Locals like Beruashvili see the wall as a clear restriction on freedom of movement. “They have already gated the high road. … Now they have turned back and moved in this direction and it seems they want these houses as well,” he said of houses on the outskirts of Ditsi.
Kakhaber Kemoklidze, the head of the Analytical Department at the Ministry of Interior Affairs in Tbilisi, told EurasiaNet.org that the Georgian government has repeatedly raised the topic of Russia’s fence during peace talks in Geneva and monthly meetings with Russian and South-Ossetian envoys. So far, the Kremlin has been impervious to Georgian efforts to bring about a halt in construction.
“We have to keep updating our partners and every country that has relations with Russia,” Kemoklidze said. “Russia right now does not care about the borders [between separatist South Ossetia and Tbilisi-controlled territory], but next week, next month, next year there might be an issue that they need [a] compromise on.”
In the end, he said, Georgia has to have “strategic patience.” Yet, to date, “strategic patience” has not produced any tangible benefits.
Insisting that the fence runs inside South-Ossetian territory, Russian Deputy Foreign Minister Grigory Karasin has refused to address the issue at Geneva. Georgian State Minister of Reintegration Paata Zakareishvili, the head of Tbilisi’s efforts to normalize relations with the Abkhaz and the South Ossetians, admits that the Geneva process has hit a snag.
Zakareishvili claimed that while Tbilisi has demonstrated its readiness for constructive dialogue with Moscow, the fences show that Russia is not ready to respond in kind. “But we will step over those fences,” he said, without elaboration. “The Berlin Wall was destroyed, so, fences … that is just comical.”

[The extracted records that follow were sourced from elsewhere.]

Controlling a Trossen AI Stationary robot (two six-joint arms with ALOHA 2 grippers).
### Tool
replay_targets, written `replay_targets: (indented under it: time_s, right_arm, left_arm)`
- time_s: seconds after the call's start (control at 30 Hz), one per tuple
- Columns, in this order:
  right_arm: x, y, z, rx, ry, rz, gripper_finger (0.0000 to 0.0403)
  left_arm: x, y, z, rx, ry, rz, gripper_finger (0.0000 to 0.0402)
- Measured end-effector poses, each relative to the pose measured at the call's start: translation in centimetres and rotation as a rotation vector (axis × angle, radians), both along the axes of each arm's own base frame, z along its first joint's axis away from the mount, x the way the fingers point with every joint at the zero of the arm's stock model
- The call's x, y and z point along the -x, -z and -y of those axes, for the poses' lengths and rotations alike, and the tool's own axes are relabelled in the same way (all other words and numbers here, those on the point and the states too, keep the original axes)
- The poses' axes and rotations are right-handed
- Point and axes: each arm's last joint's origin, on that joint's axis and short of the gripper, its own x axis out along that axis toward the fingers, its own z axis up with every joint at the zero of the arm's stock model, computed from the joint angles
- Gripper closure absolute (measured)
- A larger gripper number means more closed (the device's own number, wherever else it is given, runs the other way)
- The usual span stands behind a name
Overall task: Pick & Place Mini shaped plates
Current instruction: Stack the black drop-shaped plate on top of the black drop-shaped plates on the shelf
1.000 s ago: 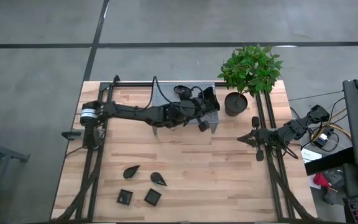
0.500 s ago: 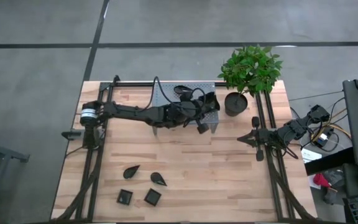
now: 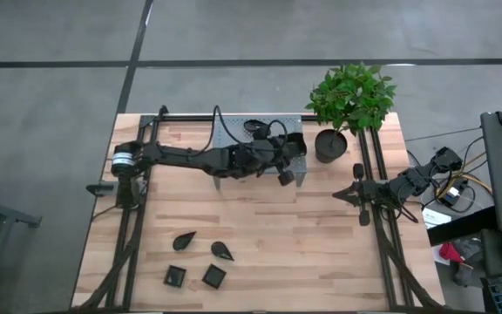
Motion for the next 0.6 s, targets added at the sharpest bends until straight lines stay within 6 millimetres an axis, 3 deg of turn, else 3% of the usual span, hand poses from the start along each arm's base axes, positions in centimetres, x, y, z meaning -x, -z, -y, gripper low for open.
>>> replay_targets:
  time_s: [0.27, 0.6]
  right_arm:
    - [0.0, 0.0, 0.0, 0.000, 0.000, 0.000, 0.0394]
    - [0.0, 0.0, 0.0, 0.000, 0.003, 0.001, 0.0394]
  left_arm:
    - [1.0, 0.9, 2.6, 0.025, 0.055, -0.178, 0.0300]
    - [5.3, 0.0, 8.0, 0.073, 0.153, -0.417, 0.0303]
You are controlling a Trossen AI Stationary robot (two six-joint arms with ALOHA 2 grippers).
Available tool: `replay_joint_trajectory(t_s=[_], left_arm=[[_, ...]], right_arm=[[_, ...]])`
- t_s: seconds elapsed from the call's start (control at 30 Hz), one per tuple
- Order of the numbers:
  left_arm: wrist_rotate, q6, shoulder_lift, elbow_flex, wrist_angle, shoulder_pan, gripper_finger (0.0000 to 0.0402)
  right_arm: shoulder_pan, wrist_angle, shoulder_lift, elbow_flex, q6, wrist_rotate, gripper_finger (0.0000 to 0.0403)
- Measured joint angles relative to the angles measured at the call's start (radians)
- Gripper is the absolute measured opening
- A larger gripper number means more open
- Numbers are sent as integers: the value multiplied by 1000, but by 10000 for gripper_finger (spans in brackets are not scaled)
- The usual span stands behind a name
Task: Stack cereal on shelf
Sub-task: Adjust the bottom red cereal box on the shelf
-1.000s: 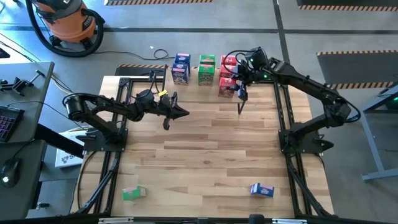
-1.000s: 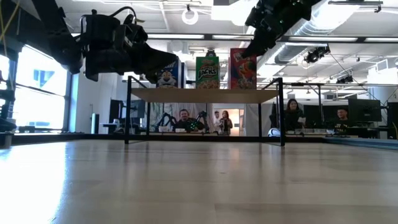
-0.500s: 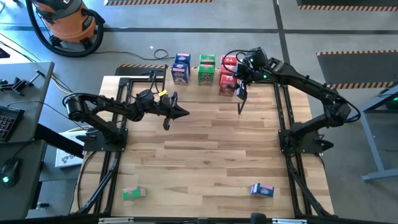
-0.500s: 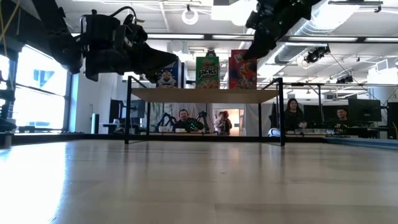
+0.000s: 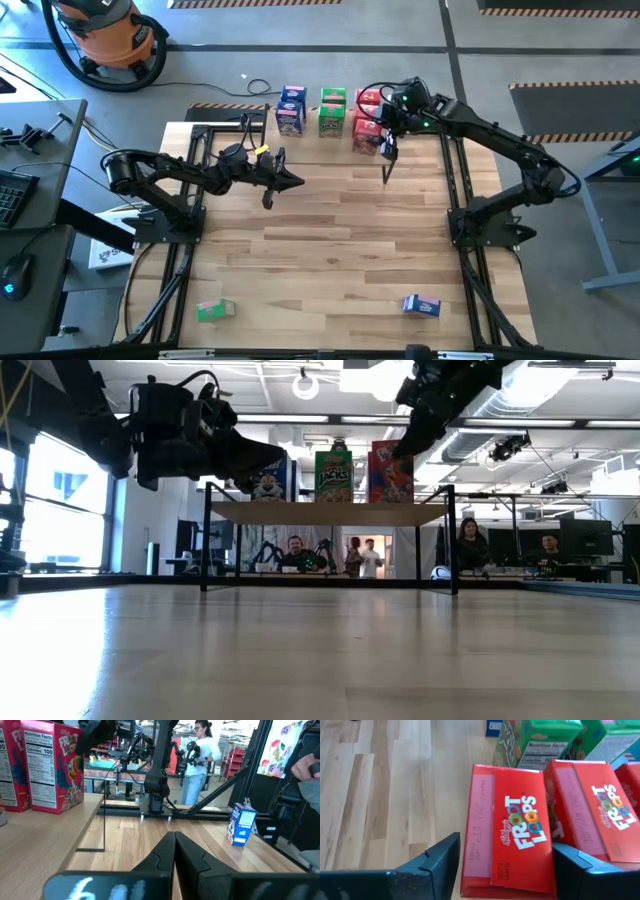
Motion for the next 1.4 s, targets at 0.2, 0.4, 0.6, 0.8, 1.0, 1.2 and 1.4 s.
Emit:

Georgia, he added, is betting on patience and “pragmatically looking at the situation.”
Locals living near the conflict line, however, have little reason for patience. Since the war, security concerns have prompted Beruashvili to move his three children out of his house. Alone with his mother, he tends to the few acres of orchards he can reach without risking arrest by the Russians. He waits for Georgian police to patrol the area before venturing to see his father’s grave, or to gather greens, close to land now patrolled regularly by Russian soldiers.
“The women are afraid, the elderly are afraid, we cannot bring the children here,” Beruashvili said. Russian soldiers have become more verbally aggressive of late, he claimed. “They want to take this territory,” he added.
Beruashvili, like scores of other locals, remains determined to make a stand and do everything he can to prevent his house and land from becoming, de facto, part of Russian-guarded, separatist South Ossetia. “I have set my mind to not allowing them in,” he said.
Whether such determination can succeed where international measures have failed remains to be seen.
Molly Corso is a freelance journalist who also works as editor of Investor.ge, a monthly publication by the American Chamber of Commerce in Georgia.